**Work request:** Output every line of the material exactly, omitting images.

# # # #

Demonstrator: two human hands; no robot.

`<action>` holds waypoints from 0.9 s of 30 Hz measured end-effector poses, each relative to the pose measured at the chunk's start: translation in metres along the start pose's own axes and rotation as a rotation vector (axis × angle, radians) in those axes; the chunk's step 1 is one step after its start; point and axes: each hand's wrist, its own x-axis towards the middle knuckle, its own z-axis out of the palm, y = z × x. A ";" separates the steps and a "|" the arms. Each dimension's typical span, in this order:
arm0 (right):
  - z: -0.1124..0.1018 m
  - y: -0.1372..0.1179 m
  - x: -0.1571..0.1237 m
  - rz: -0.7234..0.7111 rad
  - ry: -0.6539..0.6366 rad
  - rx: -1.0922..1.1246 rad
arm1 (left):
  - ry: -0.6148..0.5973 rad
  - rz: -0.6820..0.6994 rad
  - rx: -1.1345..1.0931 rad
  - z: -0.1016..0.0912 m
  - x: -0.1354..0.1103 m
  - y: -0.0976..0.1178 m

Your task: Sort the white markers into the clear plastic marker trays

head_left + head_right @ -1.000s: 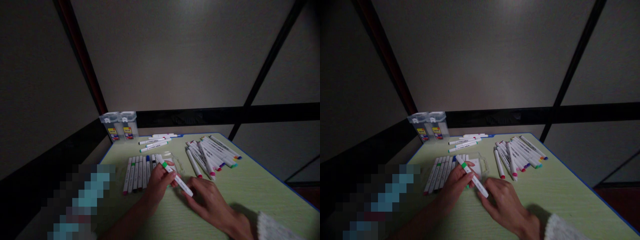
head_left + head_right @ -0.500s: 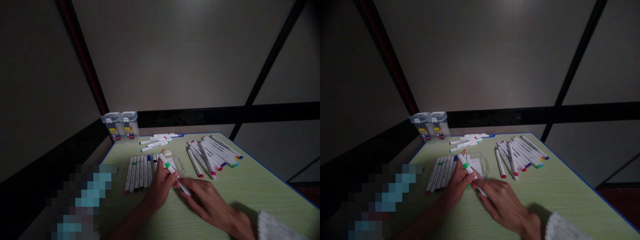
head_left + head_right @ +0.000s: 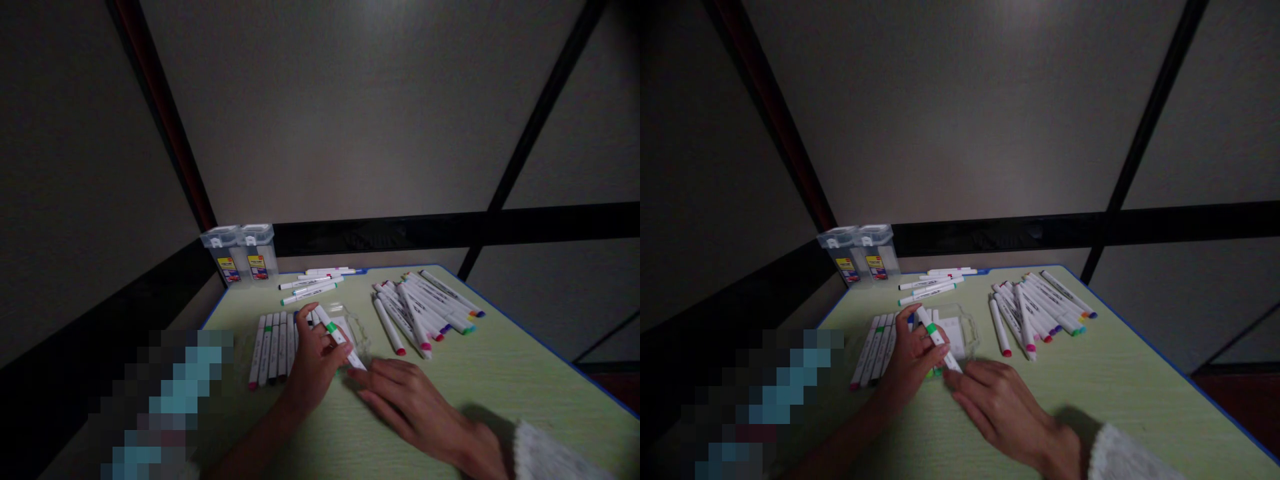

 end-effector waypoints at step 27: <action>0.004 0.000 0.007 0.116 -0.134 0.055 | 0.346 0.046 -0.015 -0.032 0.027 0.015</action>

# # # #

**Solved exercise:**
Demonstrator: two human hands; no robot.

`<action>` holds waypoints from 0.9 s of 30 Hz measured end-effector poses, each relative to the pose measured at the chunk's start: translation in metres along the start pose's own axes and rotation as a rotation vector (axis × angle, radians) in those axes; the chunk's step 1 is one step after its start; point and axes: each hand's wrist, its own x-axis towards the middle knuckle, its own z-axis out of the palm, y = z × x. A ";" separates the steps and a "|" the arms. Each dimension's typical span, in this order:
arm0 (right):
  - z: -0.1124..0.1018 m
  - y: -0.1372..0.1179 m
  - x: -0.1571..0.1237 m
  - rz: -0.7234..0.7111 rad
  - ry: -0.6539..0.6366 rad
  - rx: -1.0922..1.1246 rad
arm1 (left):
  - ry: -0.6148..0.5973 rad
  - rz: -0.6820..0.6994 rad
  - rx: -1.1345..1.0931 rad
  - z: -0.1016..0.0912 m
  - x: -0.1354..0.1103 m
  - y: -0.0976..0.1178 m

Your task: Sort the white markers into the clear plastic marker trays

head_left + head_right @ -1.000s: 
head_left + head_right @ -0.500s: 
head_left + head_right @ +0.000s: 

 end-effector waypoints at step 27: <action>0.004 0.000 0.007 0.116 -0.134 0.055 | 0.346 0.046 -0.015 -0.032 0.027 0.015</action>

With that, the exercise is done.